## YOUR ASSIGNMENT:
Below are records to repeat exactly. Omit the pictures from the copy.

## DATASET RECORDS:
+ + +
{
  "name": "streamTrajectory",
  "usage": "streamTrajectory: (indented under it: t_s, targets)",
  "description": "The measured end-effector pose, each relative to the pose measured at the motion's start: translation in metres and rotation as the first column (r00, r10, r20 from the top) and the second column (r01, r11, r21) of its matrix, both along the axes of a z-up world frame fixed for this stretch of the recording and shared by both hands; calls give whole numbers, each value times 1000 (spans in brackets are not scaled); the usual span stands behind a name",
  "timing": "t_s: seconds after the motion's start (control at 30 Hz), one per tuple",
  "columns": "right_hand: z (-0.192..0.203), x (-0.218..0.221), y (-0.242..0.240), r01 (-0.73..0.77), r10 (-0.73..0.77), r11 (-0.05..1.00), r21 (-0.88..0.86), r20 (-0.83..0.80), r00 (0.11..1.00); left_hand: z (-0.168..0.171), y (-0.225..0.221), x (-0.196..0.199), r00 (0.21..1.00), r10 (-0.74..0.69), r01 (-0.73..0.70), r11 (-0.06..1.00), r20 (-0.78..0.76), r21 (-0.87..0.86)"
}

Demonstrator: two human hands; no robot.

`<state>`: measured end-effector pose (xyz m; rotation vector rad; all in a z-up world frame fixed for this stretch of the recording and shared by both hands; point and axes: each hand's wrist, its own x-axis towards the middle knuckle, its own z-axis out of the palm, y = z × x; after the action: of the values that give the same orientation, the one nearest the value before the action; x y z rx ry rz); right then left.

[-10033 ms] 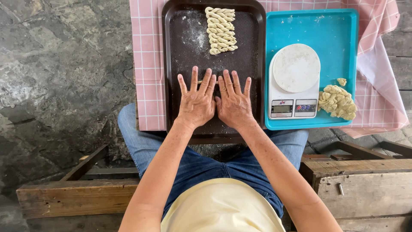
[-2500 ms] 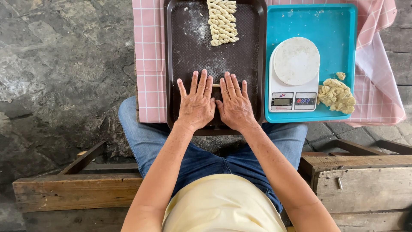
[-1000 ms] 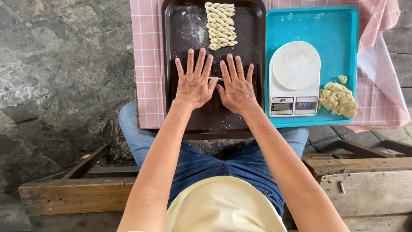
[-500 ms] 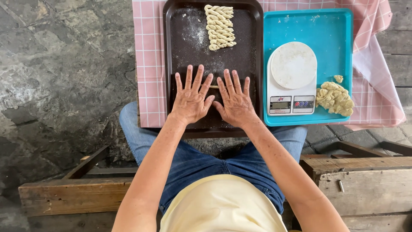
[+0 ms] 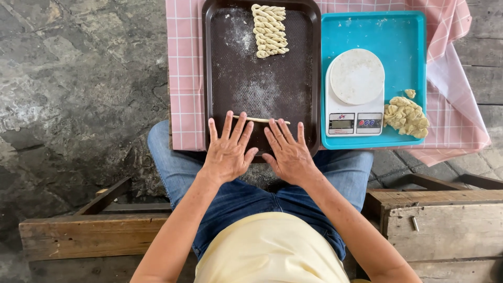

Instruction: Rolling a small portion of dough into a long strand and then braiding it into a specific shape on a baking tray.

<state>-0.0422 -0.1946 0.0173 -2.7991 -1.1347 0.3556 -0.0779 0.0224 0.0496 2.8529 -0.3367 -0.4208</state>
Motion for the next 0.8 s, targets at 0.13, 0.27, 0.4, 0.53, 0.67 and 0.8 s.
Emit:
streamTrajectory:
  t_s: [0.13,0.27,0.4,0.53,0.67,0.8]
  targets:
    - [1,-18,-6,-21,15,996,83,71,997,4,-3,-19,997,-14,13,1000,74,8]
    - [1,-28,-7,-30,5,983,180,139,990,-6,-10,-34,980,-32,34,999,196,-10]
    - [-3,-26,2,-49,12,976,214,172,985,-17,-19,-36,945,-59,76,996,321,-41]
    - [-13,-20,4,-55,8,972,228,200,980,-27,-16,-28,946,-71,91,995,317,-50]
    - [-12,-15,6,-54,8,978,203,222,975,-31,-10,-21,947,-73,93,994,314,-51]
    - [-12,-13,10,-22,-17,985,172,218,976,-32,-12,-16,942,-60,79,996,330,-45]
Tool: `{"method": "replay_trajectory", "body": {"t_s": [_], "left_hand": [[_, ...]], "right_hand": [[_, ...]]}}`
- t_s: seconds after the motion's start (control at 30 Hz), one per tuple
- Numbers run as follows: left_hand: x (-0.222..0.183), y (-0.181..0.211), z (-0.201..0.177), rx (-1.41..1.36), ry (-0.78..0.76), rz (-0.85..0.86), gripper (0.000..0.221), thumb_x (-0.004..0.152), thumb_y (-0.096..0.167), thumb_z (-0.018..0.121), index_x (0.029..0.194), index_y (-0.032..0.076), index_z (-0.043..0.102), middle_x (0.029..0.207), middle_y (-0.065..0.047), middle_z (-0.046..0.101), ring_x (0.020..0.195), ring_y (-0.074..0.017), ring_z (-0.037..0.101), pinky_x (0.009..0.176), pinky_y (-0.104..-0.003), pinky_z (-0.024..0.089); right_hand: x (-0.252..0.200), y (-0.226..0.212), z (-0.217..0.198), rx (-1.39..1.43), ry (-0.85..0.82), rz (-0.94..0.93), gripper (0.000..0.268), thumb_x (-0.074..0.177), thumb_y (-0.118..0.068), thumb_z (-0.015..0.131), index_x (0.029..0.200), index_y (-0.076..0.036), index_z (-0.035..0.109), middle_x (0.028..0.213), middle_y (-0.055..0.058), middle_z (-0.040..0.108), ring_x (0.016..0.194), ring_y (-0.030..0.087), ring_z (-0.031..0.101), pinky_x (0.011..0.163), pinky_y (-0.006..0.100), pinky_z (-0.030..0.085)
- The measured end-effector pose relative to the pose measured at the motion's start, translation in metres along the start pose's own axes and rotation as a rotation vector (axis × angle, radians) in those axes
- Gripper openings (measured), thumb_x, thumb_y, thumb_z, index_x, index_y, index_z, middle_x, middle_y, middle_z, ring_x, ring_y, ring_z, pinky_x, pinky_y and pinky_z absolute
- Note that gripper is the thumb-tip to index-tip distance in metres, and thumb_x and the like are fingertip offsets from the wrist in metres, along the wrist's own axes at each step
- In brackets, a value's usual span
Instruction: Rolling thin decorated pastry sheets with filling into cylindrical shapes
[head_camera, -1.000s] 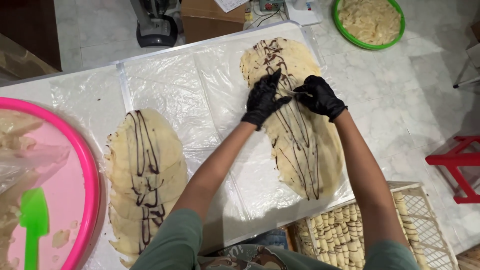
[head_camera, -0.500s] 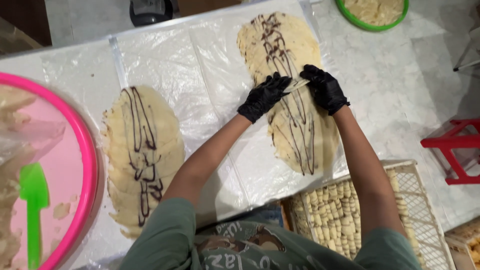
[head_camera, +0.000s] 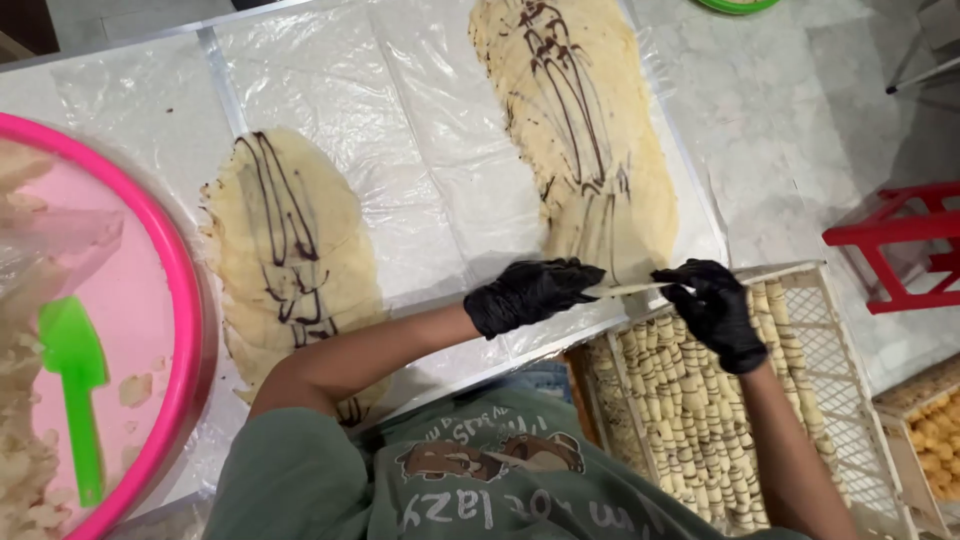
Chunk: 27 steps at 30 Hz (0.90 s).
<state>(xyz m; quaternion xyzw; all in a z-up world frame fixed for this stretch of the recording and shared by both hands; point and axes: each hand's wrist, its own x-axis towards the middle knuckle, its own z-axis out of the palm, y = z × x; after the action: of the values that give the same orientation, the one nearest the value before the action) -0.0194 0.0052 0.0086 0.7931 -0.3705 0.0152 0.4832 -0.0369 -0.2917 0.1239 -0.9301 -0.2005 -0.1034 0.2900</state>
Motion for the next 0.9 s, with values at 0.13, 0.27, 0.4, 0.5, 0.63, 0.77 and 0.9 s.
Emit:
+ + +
## FINISHED TASK:
{
  "name": "streamTrajectory",
  "usage": "streamTrajectory: (indented under it: t_s, targets)",
  "description": "The measured end-effector pose, each relative to the pose measured at the motion's start: translation in metres and rotation as the first column (r00, r10, r20 from the top) and the second column (r01, r11, r21) of its matrix, both along the axes of a z-up world frame fixed for this stretch of the recording and shared by both hands; calls give whole numbers, each value times 1000 (spans in brackets are not scaled); the usual span stands behind a name",
  "timing": "t_s: seconds after the motion's start (control at 30 Hz), one per tuple",
  "columns": "right_hand: z (-0.192..0.203), x (-0.218..0.221), y (-0.242..0.240), r01 (-0.73..0.77), r10 (-0.73..0.77), r11 (-0.05..1.00), r21 (-0.88..0.86), r20 (-0.83..0.80), r00 (0.11..1.00); left_hand: z (-0.168..0.171), y (-0.225..0.221), x (-0.196..0.199), r00 (0.21..1.00), r10 (-0.74..0.69), r01 (-0.73..0.70), r11 (-0.06..1.00), r20 (-0.78..0.76), r21 (-0.87..0.86)"
}

Demonstrator: two human hands; no robot.

`<state>`: measured end-effector pose (xyz m; rotation vector rad; all in a z-up world frame fixed for this stretch of the recording and shared by both hands; point and axes: each hand's wrist, its own x-axis towards the middle knuckle, its own z-axis out of the palm, y = z × x; after the action: of the values that give the same orientation, the one nearest the value before the action; x y z rx ry rz); right then left.

[-10033 ms] 
[-2500 ms] 
[-1000 ms] 
[-500 ms] 
[+0 ms] 

Instruction: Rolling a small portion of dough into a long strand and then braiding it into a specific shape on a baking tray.

<state>-0.0422 -0.1946 0.0173 -2.7991 -1.1347 0.3556 -0.0779 0.0224 0.0496 2.8529 -0.3367 -0.4208</state>
Motion for the next 0.8 s, targets at 0.13, 0.27, 0.4, 0.53, 0.67 and 0.8 s.
Emit:
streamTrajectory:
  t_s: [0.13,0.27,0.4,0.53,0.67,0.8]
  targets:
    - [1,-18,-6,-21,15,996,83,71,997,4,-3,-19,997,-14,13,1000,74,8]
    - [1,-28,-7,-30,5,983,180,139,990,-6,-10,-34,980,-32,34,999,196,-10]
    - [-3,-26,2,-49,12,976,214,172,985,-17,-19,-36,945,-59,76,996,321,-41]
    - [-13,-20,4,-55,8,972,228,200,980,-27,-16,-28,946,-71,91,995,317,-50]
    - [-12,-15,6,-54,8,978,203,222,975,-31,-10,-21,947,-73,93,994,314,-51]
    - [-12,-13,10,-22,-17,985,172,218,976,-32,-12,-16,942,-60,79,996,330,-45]
Tool: `{"method": "replay_trajectory", "body": {"t_s": [_], "left_hand": [[_, ...]], "right_hand": [[_, ...]]}}`
- t_s: seconds after the motion's start (control at 30 Hz), one per tuple
- Numbers run as follows: left_hand: x (-0.222..0.183), y (-0.181..0.211), z (-0.201..0.177), rx (-1.41..1.36), ry (-0.78..0.76), rz (-0.85..0.86), gripper (0.000..0.221), thumb_x (-0.004..0.152), thumb_y (-0.096..0.167), thumb_z (-0.018..0.121), index_x (0.029..0.194), index_y (-0.032..0.076), index_z (-0.043..0.102), middle_x (0.029..0.207), middle_y (-0.065..0.047), middle_z (-0.046..0.101), ring_x (0.020..0.195), ring_y (-0.074..0.017), ring_z (-0.037..0.101), pinky_x (0.009..0.176), pinky_y (-0.104..-0.003), pinky_z (-0.024..0.089); right_hand: x (-0.252..0.200), y (-0.226..0.212), z (-0.217..0.198), rx (-1.39..1.43), ry (-0.85..0.82), rz (-0.94..0.93), gripper (0.000..0.268), thumb_x (-0.074..0.177), thumb_y (-0.118..0.068), thumb_z (-0.015..0.131), index_x (0.029..0.200), index_y (-0.076..0.036), index_z (-0.035..0.109), middle_x (0.028..0.213), middle_y (-0.055..0.058), middle_z (-0.040..0.108), ring_x (0.016..0.194), ring_y (-0.030..0.087), ring_z (-0.031..0.101), pinky_x (0.011..0.163), pinky_y (-0.006..0.100), pinky_z (-0.030..0.085)
- The measured end-effector pose relative to the pose measured at the motion's start, translation in metres along the start pose's own axes and rotation as a rotation vector (axis × angle, radians) in those axes
- Gripper openings (measured), thumb_x, thumb_y, thumb_z, index_x, index_y, index_z, middle_x, middle_y, middle_z, ring_x, ring_y, ring_z, pinky_x, pinky_y and pinky_z absolute
- Note that gripper is the thumb-tip to index-tip distance in metres, and thumb_x and the like are fingertip offsets from the wrist in metres, along the wrist's own axes at each step
- In brackets, a value's usual span
Instruction: Rolling thin decorated pastry sheets with filling into cylindrical shapes
[head_camera, -1.000s] 
[head_camera, -0.500s] 
[head_camera, +0.000s] 
Chunk: 27 steps at 30 Hz (0.90 s).
<state>(xyz m; quaternion xyzw; all in a z-up world frame fixed for this stretch of the recording and shared by both hands; point and axes: each hand's wrist, its own x-axis towards the middle knuckle, its own z-axis out of the palm, y = z × x; after the action: of the values that give the same orientation, the one nearest the value before the action) -0.0194 0.0052 0.0086 0.7931 -0.3705 0.0152 0.4832 -0.0369 -0.2917 0.1239 -0.9301 -0.2005 -0.1034 0.2900</state>
Motion for the next 0.9 s, with values at 0.13, 0.27, 0.4, 0.5, 0.63, 0.77 and 0.9 s.
Emit:

The required output is now complete.